What this task involves | Starting at the line below holding "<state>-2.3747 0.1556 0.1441" and stopping at the line holding "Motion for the", print every line exactly, both ends included, and leave the rest out.

The data |
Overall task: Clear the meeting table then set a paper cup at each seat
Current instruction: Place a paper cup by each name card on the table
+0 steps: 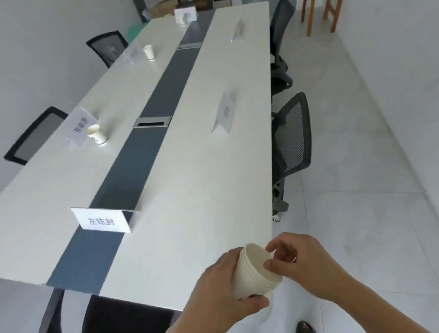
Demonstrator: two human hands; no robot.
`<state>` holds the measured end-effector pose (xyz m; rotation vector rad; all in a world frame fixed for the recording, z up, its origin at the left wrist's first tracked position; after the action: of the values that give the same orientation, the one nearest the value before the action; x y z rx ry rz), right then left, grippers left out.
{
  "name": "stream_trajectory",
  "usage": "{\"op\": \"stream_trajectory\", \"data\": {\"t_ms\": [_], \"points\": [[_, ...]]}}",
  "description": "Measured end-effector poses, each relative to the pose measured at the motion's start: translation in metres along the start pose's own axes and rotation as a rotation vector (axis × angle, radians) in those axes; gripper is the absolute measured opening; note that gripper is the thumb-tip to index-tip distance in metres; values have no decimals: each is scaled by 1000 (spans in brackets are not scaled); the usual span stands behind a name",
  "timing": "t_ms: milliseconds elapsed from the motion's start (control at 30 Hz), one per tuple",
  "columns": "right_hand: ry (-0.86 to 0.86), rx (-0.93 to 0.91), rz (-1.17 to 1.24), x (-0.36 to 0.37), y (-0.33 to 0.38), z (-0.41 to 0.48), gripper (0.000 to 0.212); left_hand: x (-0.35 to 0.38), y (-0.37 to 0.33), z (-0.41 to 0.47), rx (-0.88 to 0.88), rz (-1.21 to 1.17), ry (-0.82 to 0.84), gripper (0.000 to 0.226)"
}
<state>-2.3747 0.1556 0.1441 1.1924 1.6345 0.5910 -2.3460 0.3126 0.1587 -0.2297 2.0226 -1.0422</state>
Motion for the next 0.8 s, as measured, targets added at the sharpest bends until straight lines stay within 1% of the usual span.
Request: {"op": "stream_trajectory", "data": {"t_ms": [133, 233, 333, 500, 633, 700, 800], "points": [[160, -72, -89, 22, 16, 34, 11, -8, 17, -7, -93, -29, -94, 75], [271, -82, -71, 48, 27, 50, 11, -20, 34, -15, -149, -38, -157, 77], [338, -83, -77, 72, 39, 70, 10, -37, 56, -15, -187, -49, -194, 78], [351, -58, -49, 99, 69, 109, 9, -73, 96, -5, -210, -89, -226, 76], [375, -38, -65, 117, 105, 145, 9, -113, 131, 9, -219, -166, -267, 73], [345, -44, -76, 120, 128, 172, 10, -135, 154, 14, -249, -219, -308, 71], [242, -59, -46, 123, 167, 226, 6, -165, 199, 12, -330, -320, -402, 64]]}}
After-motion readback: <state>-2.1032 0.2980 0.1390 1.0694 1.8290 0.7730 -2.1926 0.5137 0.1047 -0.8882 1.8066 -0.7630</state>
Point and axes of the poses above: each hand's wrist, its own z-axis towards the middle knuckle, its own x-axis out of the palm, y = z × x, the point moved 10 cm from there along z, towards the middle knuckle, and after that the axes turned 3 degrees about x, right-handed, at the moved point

Answer for this exercise |
<state>-2.3747 0.1556 0.1441 1.1924 1.6345 0.5910 -2.3460 0.3126 0.1587 -0.2297 2.0226 -1.0422</state>
Motion for the next 0.8 s, as measured, targets added at the sharpest bends until straight lines stay within 1% of the usual span.

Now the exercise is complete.